> [Problem to solve]: Nothing but an exact copy of the data should be output.

※

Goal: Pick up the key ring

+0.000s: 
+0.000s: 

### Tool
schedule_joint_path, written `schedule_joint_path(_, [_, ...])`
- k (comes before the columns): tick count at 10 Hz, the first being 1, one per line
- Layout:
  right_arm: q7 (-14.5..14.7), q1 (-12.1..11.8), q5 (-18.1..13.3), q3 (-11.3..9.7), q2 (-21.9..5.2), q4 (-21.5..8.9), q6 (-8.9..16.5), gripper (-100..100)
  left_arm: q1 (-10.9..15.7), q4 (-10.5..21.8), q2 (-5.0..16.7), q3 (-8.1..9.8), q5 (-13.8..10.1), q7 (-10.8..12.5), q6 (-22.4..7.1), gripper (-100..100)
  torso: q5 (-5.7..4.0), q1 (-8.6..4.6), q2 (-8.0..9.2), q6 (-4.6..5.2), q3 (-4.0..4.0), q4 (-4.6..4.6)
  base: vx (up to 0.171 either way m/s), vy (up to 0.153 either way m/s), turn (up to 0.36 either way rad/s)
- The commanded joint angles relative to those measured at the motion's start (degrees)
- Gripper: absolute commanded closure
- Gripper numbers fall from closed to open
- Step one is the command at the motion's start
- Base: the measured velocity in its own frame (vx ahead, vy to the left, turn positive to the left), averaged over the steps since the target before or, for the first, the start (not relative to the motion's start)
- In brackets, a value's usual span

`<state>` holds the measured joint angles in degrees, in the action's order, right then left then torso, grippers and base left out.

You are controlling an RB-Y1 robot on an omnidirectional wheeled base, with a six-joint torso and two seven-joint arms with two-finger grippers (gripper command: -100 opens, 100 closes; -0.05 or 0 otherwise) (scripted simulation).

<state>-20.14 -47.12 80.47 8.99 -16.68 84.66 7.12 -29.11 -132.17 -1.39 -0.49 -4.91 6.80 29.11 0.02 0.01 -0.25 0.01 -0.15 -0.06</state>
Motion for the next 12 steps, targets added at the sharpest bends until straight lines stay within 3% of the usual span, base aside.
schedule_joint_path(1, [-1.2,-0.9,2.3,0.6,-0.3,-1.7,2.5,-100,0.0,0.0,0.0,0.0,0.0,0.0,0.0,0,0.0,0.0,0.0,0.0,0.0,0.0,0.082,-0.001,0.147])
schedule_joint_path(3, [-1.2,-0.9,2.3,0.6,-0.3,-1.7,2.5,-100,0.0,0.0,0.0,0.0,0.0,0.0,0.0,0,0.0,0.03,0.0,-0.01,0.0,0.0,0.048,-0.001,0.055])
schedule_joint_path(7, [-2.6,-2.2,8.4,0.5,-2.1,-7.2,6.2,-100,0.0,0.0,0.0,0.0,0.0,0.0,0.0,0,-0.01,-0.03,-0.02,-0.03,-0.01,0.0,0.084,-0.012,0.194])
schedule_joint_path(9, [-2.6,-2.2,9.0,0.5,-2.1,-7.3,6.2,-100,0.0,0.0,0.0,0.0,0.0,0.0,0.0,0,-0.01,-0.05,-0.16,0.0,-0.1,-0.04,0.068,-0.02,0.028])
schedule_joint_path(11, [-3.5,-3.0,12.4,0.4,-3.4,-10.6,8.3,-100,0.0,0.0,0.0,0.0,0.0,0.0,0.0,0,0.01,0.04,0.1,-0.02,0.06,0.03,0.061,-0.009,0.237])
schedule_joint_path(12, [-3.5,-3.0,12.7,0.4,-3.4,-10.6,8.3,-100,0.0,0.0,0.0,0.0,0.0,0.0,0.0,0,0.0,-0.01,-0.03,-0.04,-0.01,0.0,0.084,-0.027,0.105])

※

> [Answer for this exercise]:
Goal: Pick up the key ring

+0.000s: 
+0.000s: 

### Tool
schedule_joint_path, written `schedule_joint_path(_, [_, ...])`
- k (comes before the columns): tick count at 10 Hz, the first being 1, one per line
- Layout:
  right_arm: q7 (-14.5..14.7), q1 (-12.1..11.8), q5 (-18.1..13.3), q3 (-11.3..9.7), q2 (-21.9..5.2), q4 (-21.5..8.9), q6 (-8.9..16.5), gripper (-100..100)
  left_arm: q1 (-10.9..15.7), q4 (-10.5..21.8), q2 (-5.0..16.7), q3 (-8.1..9.8), q5 (-13.8..10.1), q7 (-10.8..12.5), q6 (-22.4..7.1), gripper (-100..100)
  torso: q5 (-5.7..4.0), q1 (-8.6..4.6), q2 (-8.0..9.2), q6 (-4.6..5.2), q3 (-4.0..4.0), q4 (-4.6..4.6)
  base: vx (up to 0.171 either way m/s), vy (up to 0.153 either way m/s), turn (up to 0.36 either way rad/s)
- The commanded joint angles relative to those measured at the motion's start (degrees)
- Gripper: absolute commanded closure
- Gripper numbers fall from closed to open
- Step one is the command at the motion's start
- Base: the measured velocity in its own frame (vx ahead, vy to the left, turn positive to the left), averaged over the steps since the target before or, for the first, the start (not relative to the motion's start)
- In brackets, a value's usual span

`<state>` holds the measured joint angles in degrees, in the action's order, right then left then torso, grippers and base left out.

You are controlling an RB-Y1 robot on an omnidirectional wheeled base, with a six-joint torso and two seven-joint arms with two-finger grippers (gripper command: -100 opens, 100 closes; -0.05 or 0 otherwise) (scripted simulation).

<state>-20.14 -47.12 80.47 8.99 -16.68 84.66 7.12 -29.11 -132.17 -1.39 -0.49 -4.91 6.80 29.11 0.02 0.01 -0.25 0.01 -0.15 -0.06</state>
Motion for the next 12 steps, targets added at the sharpest bends until straight lines stay within 3% of the usual span, base aside.
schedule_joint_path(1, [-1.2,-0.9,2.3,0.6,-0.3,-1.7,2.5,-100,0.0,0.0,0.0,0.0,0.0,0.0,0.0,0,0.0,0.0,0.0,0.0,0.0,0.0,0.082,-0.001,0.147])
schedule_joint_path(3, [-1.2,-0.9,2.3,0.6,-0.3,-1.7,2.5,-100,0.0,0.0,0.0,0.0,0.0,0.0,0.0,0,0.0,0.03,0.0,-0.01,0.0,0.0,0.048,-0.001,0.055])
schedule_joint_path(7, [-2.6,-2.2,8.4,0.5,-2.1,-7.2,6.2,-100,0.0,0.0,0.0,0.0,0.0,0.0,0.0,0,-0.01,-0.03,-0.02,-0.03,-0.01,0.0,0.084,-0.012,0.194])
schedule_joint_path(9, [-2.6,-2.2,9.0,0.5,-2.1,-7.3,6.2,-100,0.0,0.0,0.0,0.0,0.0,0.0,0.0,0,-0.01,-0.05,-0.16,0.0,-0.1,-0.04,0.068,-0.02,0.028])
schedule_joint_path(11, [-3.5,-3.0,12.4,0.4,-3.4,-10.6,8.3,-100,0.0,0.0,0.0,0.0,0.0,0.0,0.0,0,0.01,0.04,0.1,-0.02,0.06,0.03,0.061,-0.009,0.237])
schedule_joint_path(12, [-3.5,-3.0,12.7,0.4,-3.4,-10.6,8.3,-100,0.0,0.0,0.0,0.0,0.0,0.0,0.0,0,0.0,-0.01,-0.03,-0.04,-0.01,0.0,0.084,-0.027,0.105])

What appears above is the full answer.